**HOW TO COMPLETE THIS TASK**. In the records below, find the line with "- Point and" and the line with "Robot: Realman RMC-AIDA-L"; return exactly those lines and every line between them.

**DATA RECORDS**.
⟨

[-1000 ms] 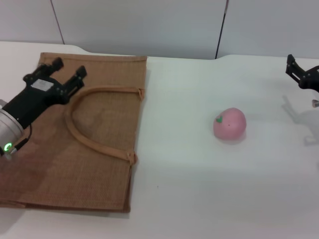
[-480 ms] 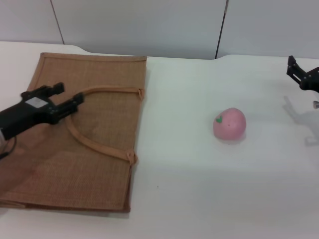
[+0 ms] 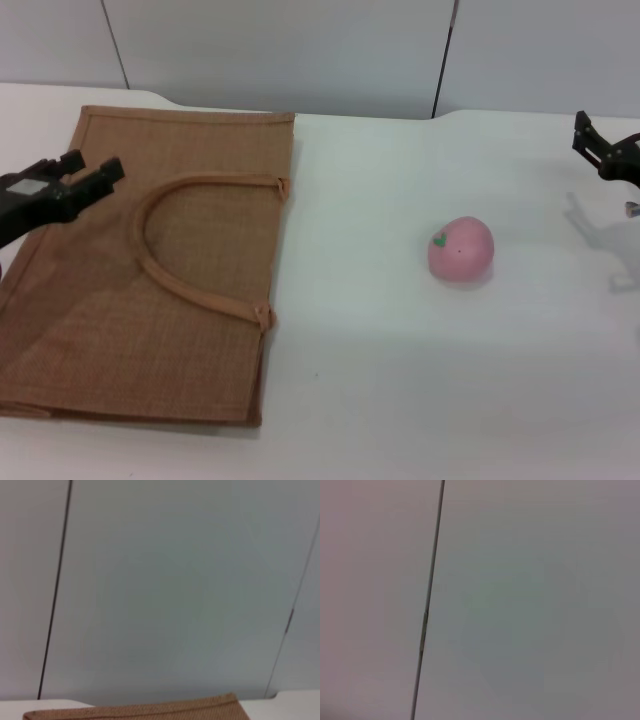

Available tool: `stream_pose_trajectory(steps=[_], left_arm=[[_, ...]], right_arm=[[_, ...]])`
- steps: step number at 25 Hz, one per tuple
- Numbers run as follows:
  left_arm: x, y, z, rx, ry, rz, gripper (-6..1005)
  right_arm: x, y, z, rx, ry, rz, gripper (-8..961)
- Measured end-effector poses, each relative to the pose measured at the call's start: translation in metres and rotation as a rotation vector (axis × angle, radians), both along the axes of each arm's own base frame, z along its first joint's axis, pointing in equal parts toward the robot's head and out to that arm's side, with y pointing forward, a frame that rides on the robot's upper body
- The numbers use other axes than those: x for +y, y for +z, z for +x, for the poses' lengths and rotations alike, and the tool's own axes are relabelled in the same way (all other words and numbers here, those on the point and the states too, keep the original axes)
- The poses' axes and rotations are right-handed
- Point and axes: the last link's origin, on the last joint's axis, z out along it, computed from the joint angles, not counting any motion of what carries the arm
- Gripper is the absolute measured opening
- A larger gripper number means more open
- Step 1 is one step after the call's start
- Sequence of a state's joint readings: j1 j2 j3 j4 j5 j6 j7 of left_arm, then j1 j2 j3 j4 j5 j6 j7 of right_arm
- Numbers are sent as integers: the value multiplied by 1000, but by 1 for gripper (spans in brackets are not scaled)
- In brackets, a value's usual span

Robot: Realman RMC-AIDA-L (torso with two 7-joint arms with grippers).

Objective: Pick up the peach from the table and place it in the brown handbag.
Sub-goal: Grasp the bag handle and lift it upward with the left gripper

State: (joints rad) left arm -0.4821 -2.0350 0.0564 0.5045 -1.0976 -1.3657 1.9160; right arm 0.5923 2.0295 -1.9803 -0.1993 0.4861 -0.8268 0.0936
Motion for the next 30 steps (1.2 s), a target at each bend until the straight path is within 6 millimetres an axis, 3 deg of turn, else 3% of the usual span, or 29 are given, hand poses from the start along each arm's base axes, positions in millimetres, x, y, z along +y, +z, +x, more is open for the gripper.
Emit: stream_pose_trajectory(steps=[5, 13, 30], left_arm=[[7, -1, 9, -23, -17, -26, 646], [19, -2, 23, 153, -86, -206, 640], [21, 6, 15, 228, -3, -287, 629]], right_arm=[[0, 0, -1, -1, 2, -1, 879], [1, -2, -5, -1, 17, -8, 878], [0, -4, -5, -6, 23, -19, 875]])
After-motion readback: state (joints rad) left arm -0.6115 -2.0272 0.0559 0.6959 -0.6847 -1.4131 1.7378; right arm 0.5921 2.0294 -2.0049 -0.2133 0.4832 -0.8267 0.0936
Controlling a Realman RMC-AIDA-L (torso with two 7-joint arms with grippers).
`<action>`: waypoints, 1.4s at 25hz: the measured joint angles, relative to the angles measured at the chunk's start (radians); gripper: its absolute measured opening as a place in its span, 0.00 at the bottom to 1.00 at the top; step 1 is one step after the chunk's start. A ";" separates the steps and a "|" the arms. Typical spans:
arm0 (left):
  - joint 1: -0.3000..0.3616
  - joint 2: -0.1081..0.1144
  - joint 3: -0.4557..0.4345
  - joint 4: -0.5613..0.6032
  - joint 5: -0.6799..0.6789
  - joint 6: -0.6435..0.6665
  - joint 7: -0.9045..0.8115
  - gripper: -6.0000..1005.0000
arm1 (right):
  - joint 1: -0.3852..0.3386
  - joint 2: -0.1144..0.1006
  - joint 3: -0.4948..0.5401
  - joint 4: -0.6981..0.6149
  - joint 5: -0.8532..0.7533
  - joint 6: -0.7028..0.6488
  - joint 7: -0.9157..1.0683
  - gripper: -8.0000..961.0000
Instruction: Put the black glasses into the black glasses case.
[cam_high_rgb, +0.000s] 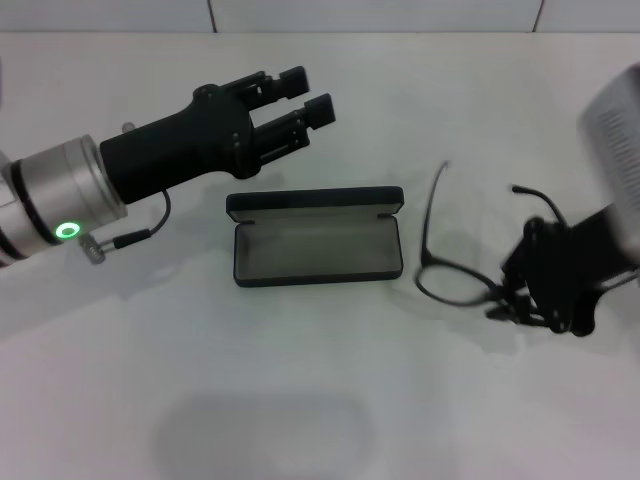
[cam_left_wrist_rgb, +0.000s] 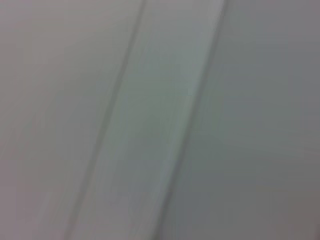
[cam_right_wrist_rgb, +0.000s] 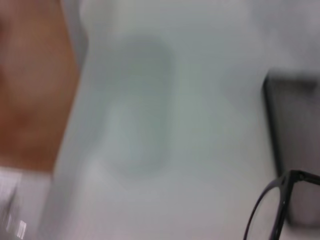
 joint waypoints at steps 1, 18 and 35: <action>0.000 0.002 -0.001 0.002 0.000 0.042 -0.011 0.56 | -0.019 0.001 0.038 -0.004 0.043 -0.005 -0.036 0.11; -0.131 0.037 0.008 -0.024 0.043 0.227 -0.318 0.56 | -0.161 0.005 0.157 0.541 0.773 0.048 -0.985 0.11; -0.225 0.030 -0.053 -0.048 0.208 0.166 -0.454 0.56 | -0.163 0.002 0.156 0.559 0.795 0.055 -1.055 0.11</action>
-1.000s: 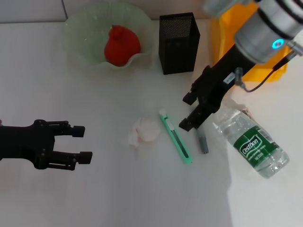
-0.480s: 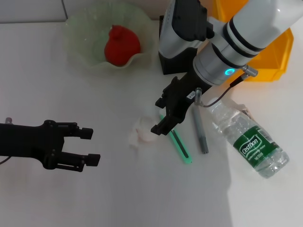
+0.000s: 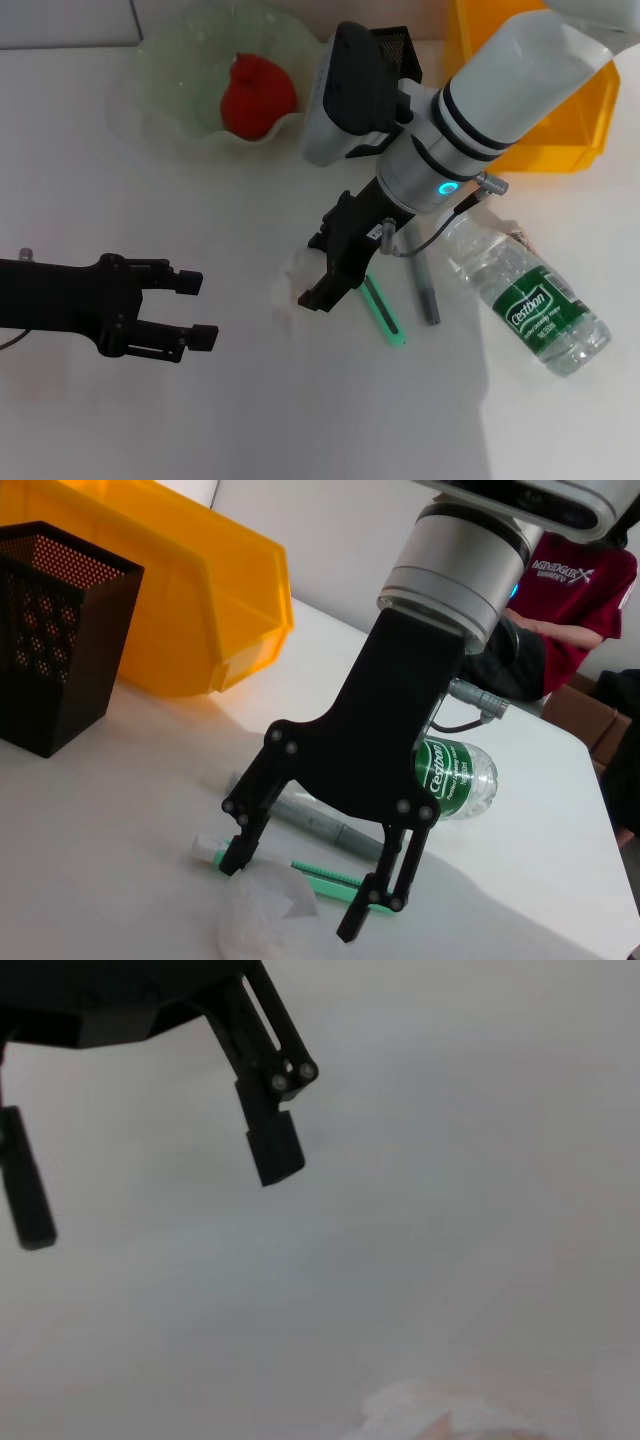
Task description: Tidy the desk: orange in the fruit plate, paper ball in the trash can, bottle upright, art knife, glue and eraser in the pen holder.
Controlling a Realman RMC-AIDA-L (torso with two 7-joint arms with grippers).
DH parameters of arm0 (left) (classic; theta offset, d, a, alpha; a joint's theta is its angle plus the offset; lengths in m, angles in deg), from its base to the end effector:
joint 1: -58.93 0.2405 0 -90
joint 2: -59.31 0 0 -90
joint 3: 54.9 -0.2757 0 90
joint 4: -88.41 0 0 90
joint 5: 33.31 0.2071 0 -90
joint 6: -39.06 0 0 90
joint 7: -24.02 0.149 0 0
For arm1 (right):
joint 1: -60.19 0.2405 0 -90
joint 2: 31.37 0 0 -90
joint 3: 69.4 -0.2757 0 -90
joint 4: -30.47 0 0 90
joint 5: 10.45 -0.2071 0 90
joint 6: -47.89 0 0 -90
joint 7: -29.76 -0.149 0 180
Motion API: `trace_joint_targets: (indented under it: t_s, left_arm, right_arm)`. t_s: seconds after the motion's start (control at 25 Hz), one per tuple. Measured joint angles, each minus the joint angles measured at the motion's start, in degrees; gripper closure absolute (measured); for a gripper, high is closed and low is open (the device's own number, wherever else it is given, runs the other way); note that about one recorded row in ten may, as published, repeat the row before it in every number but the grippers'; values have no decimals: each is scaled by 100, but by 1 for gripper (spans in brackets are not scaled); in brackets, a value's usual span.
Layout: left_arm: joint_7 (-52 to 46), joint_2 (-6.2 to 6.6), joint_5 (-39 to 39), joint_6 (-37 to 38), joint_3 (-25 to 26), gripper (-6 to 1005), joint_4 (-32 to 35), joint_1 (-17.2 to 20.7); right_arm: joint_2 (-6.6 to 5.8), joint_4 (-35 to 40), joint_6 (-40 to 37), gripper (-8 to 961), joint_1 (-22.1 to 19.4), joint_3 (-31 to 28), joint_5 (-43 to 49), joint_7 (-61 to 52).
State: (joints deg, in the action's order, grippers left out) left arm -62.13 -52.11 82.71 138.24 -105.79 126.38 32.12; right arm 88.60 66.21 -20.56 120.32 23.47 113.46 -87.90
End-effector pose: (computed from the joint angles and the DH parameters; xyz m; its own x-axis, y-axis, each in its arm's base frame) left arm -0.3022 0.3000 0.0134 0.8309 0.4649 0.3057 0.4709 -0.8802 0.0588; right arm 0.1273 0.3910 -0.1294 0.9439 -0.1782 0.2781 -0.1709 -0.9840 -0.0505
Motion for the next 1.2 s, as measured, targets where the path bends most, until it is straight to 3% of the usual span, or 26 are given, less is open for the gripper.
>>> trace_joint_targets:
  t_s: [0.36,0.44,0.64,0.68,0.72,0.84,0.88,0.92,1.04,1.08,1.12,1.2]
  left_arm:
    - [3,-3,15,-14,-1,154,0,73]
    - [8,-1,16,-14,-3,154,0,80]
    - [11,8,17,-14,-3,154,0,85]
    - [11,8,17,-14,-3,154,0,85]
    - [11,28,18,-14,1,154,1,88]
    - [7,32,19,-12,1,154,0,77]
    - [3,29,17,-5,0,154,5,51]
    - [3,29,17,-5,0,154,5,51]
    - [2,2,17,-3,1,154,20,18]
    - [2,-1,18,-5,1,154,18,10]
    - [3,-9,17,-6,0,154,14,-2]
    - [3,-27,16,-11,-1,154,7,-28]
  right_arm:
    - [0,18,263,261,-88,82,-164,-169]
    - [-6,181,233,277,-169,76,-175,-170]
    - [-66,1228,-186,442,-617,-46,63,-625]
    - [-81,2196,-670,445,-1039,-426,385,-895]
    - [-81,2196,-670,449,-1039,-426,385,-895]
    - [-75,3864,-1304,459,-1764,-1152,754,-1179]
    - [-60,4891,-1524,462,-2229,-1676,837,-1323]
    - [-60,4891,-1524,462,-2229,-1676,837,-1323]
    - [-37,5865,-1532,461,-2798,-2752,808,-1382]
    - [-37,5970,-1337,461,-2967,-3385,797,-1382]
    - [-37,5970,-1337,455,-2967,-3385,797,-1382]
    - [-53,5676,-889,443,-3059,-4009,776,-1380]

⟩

**TASK ANSWER**.
- Point and axes: the last link's origin, on the last joint's axis, z out along it, computed from the joint angles, not counting any motion of what carries the arm
- Gripper is the absolute measured opening
- A larger gripper number means more open
- Step 1 is one step after the call's start
- Sequence of a state's joint readings: j1 j2 j3 j4 j5 j6 j7 of left_arm, then j1 j2 j3 j4 j5 j6 j7 of right_arm
- Numbers are sent as integers: the value multiplied by 1000, but by 1 for gripper (spans in brackets are not scaled)
- In brackets, a value's usual span

Robot: Realman RMC-AIDA-L (torso with two 7-joint arms with grippers).

This output has been written out in full.